=== EXERCISE DETAILS ===
Check each line of the entries below for the word "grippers", and copy the lines that have it.
■ ■ ■ ■ ■ ■ ■
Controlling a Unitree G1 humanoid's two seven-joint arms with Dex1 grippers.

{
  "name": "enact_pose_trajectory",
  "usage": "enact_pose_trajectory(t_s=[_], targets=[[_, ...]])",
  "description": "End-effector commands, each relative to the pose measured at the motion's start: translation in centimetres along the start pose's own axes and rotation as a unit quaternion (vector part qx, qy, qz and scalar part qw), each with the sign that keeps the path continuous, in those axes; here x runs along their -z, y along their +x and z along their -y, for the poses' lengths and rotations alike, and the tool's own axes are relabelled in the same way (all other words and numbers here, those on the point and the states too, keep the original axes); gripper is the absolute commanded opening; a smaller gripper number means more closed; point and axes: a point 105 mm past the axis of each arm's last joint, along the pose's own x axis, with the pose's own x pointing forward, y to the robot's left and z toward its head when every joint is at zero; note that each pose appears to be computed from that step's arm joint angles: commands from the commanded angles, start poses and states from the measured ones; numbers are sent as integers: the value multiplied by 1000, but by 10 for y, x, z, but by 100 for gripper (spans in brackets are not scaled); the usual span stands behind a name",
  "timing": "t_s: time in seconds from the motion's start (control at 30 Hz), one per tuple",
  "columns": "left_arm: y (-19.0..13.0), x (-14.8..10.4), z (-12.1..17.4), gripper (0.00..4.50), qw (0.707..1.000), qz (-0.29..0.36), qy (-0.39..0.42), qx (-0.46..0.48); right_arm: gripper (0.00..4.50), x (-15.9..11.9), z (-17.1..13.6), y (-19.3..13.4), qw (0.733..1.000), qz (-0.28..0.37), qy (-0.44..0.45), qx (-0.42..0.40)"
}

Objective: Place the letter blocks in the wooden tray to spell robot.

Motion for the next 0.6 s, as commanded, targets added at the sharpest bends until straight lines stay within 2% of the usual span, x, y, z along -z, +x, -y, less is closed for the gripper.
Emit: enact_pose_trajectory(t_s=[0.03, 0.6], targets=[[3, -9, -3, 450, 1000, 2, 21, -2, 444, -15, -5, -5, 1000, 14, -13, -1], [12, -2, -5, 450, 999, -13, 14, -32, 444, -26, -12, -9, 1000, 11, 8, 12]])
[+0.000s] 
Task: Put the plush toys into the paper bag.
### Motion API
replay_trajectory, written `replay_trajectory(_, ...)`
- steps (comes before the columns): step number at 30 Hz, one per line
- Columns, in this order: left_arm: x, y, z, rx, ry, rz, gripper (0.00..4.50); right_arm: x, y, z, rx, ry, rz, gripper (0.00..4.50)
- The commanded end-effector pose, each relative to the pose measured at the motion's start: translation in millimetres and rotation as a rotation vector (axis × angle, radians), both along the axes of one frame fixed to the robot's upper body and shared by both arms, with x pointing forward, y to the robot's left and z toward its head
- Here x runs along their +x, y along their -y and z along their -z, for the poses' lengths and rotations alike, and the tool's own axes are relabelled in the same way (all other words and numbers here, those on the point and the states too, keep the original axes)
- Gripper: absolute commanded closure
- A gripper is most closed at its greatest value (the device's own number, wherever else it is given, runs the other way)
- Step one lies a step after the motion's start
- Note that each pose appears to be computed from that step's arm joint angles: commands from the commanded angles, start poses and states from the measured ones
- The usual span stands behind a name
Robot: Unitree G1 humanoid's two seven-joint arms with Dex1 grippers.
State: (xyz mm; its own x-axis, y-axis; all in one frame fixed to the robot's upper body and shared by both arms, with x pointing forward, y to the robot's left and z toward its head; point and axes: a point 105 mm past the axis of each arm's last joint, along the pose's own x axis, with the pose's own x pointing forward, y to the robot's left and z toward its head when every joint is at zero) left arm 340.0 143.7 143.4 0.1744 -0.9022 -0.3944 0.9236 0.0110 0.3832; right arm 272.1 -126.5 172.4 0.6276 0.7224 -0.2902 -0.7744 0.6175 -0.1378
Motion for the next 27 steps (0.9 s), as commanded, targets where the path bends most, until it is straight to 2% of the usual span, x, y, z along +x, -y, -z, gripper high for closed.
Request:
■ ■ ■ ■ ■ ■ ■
=== WORKED SOLUTION ===
Controlling a Unitree G1 humanoid's two seven-joint arms with Dex1 grippers.
Robot: Unitree G1 humanoid's two seven-joint arms with Dex1 grippers.

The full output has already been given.